▶ Exercise description:
Here the job is to transcribe the data exactly while omitting the images.

▶ Extracted records:
-- Opening Marker --

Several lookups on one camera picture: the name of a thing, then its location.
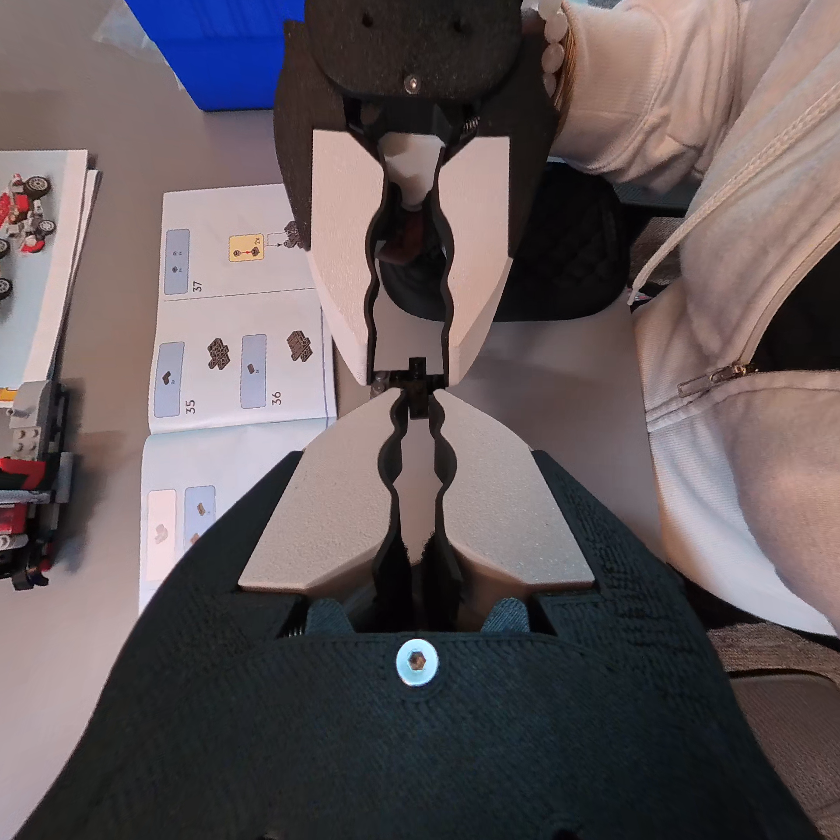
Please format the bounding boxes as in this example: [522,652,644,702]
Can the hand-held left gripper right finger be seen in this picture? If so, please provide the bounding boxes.
[430,390,596,626]

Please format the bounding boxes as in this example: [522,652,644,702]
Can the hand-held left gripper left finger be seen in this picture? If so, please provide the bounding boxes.
[238,390,404,613]

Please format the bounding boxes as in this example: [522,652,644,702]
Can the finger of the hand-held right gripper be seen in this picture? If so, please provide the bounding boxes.
[307,128,389,388]
[432,134,514,386]

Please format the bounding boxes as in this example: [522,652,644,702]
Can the blue plastic bin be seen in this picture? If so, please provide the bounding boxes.
[123,0,311,112]

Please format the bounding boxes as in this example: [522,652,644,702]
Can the lego truck model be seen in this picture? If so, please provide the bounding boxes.
[0,378,77,592]

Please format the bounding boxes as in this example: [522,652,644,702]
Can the open lego instruction booklet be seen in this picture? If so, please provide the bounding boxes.
[138,184,340,614]

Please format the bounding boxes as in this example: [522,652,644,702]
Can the closed lego instruction booklet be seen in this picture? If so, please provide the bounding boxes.
[0,150,101,404]

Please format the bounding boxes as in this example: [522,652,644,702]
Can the person's right hand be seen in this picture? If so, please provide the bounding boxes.
[381,209,429,266]

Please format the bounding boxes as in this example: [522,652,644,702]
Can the black quilted case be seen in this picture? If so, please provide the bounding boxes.
[379,163,632,324]

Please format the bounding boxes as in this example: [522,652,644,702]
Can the clear plastic scrap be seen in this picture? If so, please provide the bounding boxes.
[92,0,188,89]

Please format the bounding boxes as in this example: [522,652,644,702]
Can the black shirt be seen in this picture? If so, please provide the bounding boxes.
[748,262,840,375]

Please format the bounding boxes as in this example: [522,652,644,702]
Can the beaded bracelets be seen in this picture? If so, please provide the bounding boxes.
[521,0,578,116]

-- Closing Marker --

▶ Reply:
Several lookups on one camera picture: the name of a thing, then its location.
Please format the bounding boxes as in this example: [522,652,644,702]
Can the hand-held left gripper right finger be seen in this picture? If so, please provide the bounding boxes.
[430,390,596,626]

Please format the bounding boxes as in this example: [522,652,644,702]
Can the hand-held left gripper left finger be seen in this picture? If so, please provide the bounding boxes.
[238,390,404,613]

Please format the bounding boxes as in this example: [522,652,644,702]
Can the finger of the hand-held right gripper be seen in this picture? If so, please provide the bounding boxes.
[307,128,389,388]
[432,134,514,386]

Please format the bounding boxes as in this example: [522,652,644,702]
Can the blue plastic bin be seen in this picture? If so, please provide the bounding boxes.
[123,0,311,112]

Please format the bounding boxes as in this example: [522,652,644,702]
Can the lego truck model be seen in this picture? If so, please provide the bounding boxes.
[0,378,77,592]

Please format the bounding boxes as in this example: [522,652,644,702]
Can the open lego instruction booklet be seen in this picture? If so, please provide the bounding boxes.
[138,184,340,614]

Please format the bounding boxes as in this example: [522,652,644,702]
Can the closed lego instruction booklet be seen in this picture? If so, please provide the bounding boxes.
[0,150,101,404]

Please format the bounding boxes as in this example: [522,652,644,702]
Can the person's right hand be seen in this picture? If so, please provide the bounding boxes.
[381,209,429,266]

Please format the bounding boxes as in this example: [522,652,644,702]
Can the black quilted case be seen in this picture? If so, please provide the bounding boxes.
[379,163,632,324]

Please format the bounding boxes as in this example: [522,652,644,702]
Can the clear plastic scrap be seen in this picture? If so, please provide the bounding boxes.
[92,0,188,89]

Please format the bounding boxes as in this example: [522,652,644,702]
Can the black shirt be seen in this picture? If so, please provide the bounding boxes.
[748,262,840,375]

Please format the bounding boxes as in this example: [522,652,644,702]
Can the beaded bracelets be seen in this picture? If so, please provide the bounding boxes.
[521,0,578,116]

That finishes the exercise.